··· DATA PROVIDED ···

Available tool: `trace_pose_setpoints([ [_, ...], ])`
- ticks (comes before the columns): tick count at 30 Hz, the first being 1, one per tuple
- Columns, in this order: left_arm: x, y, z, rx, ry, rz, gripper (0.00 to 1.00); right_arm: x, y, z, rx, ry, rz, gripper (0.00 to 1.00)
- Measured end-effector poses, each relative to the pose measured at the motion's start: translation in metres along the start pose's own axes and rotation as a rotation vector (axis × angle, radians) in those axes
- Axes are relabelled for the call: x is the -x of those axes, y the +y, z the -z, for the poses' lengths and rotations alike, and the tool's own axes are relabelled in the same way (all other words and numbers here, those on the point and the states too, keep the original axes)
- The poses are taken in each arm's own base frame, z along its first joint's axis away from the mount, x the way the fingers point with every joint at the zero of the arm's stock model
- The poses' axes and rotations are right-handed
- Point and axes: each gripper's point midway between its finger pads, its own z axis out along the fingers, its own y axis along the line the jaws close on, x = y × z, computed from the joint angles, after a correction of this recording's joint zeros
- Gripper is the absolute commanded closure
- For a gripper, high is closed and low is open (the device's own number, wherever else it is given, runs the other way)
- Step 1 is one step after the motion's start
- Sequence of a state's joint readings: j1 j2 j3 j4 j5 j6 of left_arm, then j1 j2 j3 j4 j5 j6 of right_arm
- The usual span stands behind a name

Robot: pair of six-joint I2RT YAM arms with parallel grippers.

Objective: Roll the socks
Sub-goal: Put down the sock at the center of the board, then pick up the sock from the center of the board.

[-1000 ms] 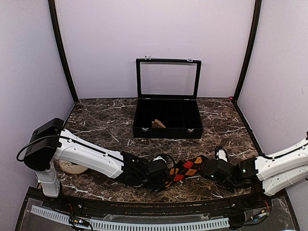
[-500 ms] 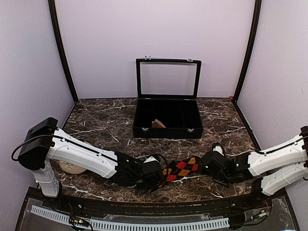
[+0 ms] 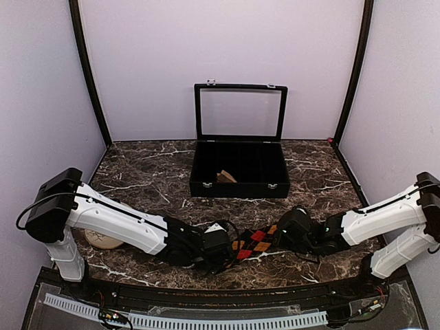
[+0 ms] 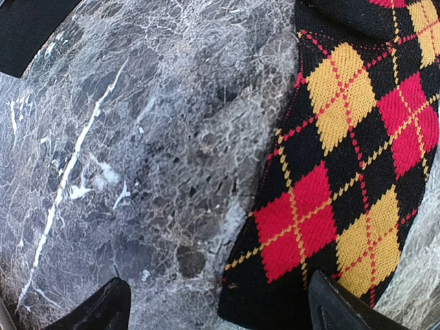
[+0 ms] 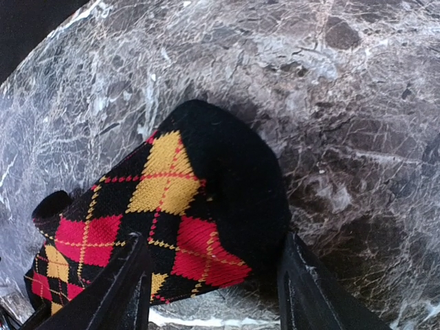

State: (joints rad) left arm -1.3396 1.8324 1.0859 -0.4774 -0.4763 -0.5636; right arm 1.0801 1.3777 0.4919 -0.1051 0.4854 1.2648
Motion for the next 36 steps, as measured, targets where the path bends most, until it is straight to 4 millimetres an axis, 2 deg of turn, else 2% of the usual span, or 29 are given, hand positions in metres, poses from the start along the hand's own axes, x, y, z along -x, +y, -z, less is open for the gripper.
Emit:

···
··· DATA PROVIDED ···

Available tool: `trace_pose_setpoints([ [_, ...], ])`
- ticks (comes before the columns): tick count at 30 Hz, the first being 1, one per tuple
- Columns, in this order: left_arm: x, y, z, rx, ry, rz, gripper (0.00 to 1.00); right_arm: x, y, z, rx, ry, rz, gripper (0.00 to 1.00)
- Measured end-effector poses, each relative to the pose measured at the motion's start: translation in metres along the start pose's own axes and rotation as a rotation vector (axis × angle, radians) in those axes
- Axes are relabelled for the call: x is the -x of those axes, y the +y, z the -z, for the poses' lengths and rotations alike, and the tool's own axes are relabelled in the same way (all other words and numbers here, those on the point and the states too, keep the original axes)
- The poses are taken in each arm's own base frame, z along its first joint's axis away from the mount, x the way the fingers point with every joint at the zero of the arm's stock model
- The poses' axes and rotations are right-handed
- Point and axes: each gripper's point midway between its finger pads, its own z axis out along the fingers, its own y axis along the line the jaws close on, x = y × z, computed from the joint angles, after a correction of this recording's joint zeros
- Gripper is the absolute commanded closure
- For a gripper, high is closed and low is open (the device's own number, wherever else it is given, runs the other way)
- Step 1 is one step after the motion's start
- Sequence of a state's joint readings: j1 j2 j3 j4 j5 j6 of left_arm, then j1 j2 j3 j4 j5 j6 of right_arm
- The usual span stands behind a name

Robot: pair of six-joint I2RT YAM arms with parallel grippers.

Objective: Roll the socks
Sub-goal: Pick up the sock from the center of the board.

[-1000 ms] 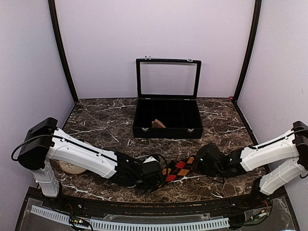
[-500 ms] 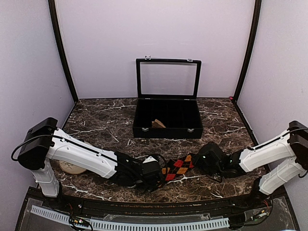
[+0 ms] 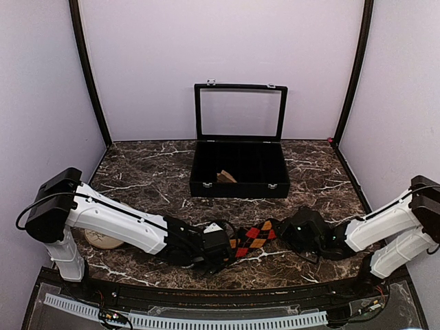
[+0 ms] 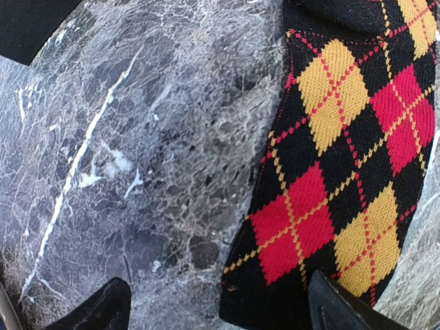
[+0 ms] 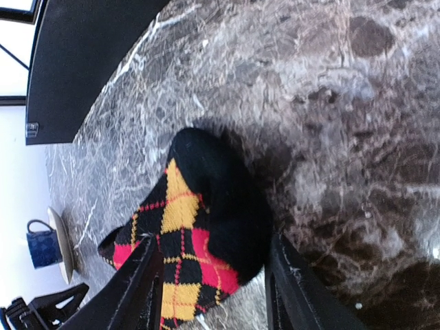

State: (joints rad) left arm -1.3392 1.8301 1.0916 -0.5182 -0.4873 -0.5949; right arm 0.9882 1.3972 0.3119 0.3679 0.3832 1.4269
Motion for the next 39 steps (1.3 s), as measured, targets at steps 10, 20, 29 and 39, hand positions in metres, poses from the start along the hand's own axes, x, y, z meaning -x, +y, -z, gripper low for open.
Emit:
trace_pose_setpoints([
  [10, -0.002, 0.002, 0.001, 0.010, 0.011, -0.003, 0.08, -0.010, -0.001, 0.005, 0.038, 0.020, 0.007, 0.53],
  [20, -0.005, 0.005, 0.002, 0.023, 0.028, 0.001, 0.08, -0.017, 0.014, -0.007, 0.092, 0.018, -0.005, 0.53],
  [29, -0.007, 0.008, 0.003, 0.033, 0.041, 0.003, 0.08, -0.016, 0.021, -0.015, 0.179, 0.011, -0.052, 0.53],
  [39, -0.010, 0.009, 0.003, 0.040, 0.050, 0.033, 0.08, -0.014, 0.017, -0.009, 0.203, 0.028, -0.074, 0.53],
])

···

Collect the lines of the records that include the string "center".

Sub-goal: Put down the sock at the center of the board, then pick up the sock from the center of the board.
Sub-goal: Pick up the sock from the center of the board.

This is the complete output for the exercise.